_WORK ITEM_
Scan the data below for the string "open". Show every line where it turns up.

_INFORMATION SHOWN_
........
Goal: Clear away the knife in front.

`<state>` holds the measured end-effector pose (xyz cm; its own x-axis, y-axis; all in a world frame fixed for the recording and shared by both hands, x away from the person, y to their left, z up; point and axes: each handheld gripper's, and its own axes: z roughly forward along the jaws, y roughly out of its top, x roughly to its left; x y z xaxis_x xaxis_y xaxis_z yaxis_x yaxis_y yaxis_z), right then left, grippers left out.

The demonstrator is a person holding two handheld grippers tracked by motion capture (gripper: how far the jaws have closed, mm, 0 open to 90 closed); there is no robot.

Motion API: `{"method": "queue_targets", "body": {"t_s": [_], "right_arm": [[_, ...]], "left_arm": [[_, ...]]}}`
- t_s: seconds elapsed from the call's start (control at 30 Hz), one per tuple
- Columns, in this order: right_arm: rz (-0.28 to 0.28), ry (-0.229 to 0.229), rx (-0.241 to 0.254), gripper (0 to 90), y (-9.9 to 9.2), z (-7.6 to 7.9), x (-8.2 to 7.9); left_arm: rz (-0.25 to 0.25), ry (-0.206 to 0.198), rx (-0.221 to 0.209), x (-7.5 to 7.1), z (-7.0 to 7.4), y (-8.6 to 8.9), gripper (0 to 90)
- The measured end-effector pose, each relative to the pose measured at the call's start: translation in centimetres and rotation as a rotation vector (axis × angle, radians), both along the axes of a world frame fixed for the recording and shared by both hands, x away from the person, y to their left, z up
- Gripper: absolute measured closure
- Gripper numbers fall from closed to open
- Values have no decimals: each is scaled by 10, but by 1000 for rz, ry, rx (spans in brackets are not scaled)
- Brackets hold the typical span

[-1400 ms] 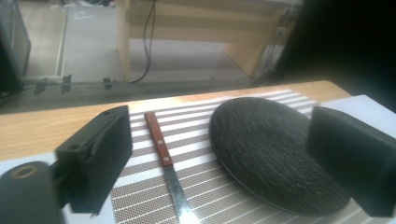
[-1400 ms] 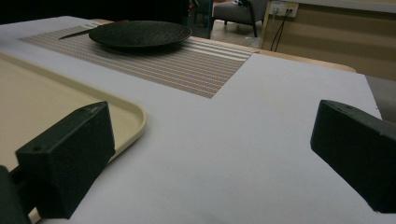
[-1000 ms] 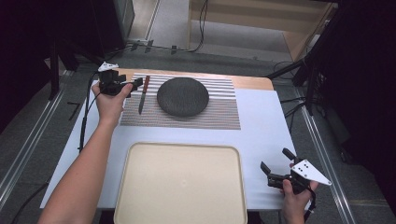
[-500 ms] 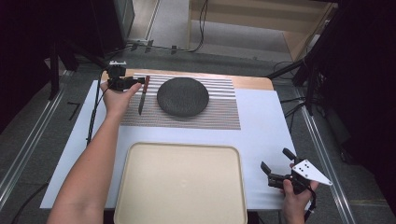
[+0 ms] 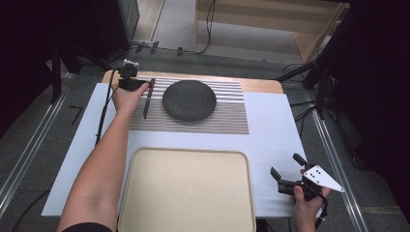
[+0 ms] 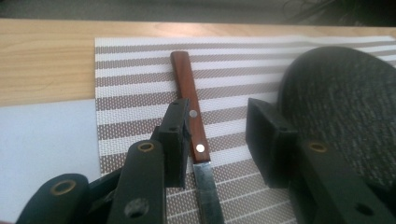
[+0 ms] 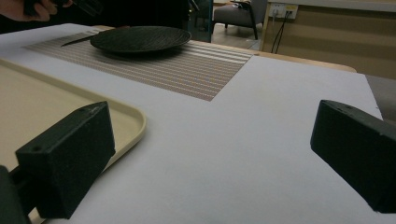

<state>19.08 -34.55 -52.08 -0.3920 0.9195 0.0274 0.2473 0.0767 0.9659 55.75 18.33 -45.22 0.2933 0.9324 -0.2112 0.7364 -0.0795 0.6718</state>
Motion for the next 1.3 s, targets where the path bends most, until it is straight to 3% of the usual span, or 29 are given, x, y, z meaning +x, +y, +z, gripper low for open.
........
_SOLUTION TO THE PROBLEM_
The demonstrator is a person holding two handheld grippers tracked by motion capture (gripper: how far the jaws have closed, mm, 0 open to 90 closed); there is no robot.
- Gripper numbers fall from closed to open
Motion for the next 1.3 s, targets where the path bends most, until it is straight to 3% of the usual span, or 29 are given, x, y, z meaning +x, +y, +z, gripper low for open.

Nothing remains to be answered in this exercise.